Bingenheimer is the famed Los Angeles-based DJ who got his first job as a body double for Davy Jones of the Monkees thanks to his tiny, elfin looks and pageboy haircut. He did catering for the Doors, lived with Sonny and Cher, and helped introduce David Bowie to the United States. He briefly owned a club and got a show on KROQ, a small radio station that became the most influential rock station in the country. He's still there breaking new bands, although he's consigned to the wee hours of Sunday morning.
In the film plenty of stars show up to pay tribute to Bingenheimer - Courtney Love, Coldplay, Debbie Harry and Brian Wilson, among others. Some owe a lot of their success to his radio show. Others can't really remember how or why they know him; they just do. A measure of his celebrity comes up during our phone interview when he interrupts our conversation for a courier who shows up at his door with a case of vintage Coca Cola bottles sent to him by best friend Nancy Sinatra.
Tandem talked to Rodney Bingenheimer from his home in Los Angeles.
So how does it feel being on the other end of the interview process?
"Yeah it's weird. I'm the guy who usually does the interviews or reviews people, now I'm being reviewed."
How did this film come about? Who approached who?

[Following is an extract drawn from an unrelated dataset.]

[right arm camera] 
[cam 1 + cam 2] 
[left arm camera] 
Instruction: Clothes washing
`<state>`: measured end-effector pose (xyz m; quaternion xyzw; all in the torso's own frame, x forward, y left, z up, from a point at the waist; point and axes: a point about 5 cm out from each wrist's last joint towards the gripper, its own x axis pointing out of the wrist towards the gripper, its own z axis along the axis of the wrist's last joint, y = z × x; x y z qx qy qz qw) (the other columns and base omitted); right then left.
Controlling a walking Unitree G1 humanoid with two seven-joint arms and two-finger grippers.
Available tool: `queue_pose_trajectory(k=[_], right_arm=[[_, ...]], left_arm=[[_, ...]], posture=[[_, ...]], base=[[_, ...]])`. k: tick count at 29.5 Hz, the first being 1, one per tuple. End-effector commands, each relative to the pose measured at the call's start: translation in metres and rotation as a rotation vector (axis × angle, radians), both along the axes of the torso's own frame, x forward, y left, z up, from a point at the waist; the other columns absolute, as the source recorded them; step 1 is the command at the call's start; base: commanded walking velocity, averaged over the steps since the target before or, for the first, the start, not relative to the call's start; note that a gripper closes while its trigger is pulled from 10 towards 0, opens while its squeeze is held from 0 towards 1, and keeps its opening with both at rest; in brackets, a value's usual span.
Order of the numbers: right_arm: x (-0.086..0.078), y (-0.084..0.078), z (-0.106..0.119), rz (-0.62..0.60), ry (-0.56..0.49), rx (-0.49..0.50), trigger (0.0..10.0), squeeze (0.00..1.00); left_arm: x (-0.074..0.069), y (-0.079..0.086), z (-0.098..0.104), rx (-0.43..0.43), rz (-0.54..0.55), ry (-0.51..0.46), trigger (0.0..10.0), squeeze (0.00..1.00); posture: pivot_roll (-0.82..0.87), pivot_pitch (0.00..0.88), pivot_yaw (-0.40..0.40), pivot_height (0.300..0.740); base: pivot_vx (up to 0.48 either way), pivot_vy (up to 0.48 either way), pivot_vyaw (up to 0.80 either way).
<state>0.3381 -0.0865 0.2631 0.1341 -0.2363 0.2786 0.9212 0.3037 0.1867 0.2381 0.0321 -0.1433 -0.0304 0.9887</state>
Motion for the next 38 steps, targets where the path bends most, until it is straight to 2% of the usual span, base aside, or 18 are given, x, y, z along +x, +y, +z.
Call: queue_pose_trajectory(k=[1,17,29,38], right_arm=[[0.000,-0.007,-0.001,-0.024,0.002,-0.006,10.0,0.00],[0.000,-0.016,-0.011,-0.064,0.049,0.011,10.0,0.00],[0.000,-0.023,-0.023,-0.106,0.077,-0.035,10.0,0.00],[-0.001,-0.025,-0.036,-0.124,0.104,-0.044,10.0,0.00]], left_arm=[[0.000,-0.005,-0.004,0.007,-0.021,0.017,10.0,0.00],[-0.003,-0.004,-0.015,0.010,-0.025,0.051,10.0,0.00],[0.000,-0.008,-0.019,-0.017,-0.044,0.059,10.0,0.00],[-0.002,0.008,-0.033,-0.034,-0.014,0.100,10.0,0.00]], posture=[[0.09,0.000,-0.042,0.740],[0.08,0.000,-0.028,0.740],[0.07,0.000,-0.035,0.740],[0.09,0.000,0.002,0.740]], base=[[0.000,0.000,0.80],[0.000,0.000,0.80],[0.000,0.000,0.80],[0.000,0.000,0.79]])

"Well, Chris Carter, who plays in a band called Drama-rama - they have that song, 'Anything Everything' - they're from New Jersey, and I convinced them to come down to L.A. And of course their song, was the first song I played by them, and I played it constantly and it became really big. And it's still one of the most requested songs. So Chris thought, 'I should do something for Rodney, to kind of pay him back.' And he had this idea to do this book, and of course the publishers want to hear all the stories about sex, drugs, and rock and roll. But I'm not gonna reveal any of that stuff. So we were turned down. Then he went to an art opening for Ron Wood. Wood thought he was very colourful and very cool looking, and Chris started talking about Rodney, and Ron Wood goes 'You mean Rodney Bingenheimer? He was the sixth Face,' 'cause one time I played bass in Rod Stewart and the Faces on Top of the Pops in England, I filled in for Ronny Lane. And then Ron started getting the idea, you should do a documentary. And Chris thought it was a great idea, and he got in touch with George Hickenlooper. That's how it got started. We actually were turned down all these publishers. Nobody ever heard of me outside L.A. (laughs)... but little do they know."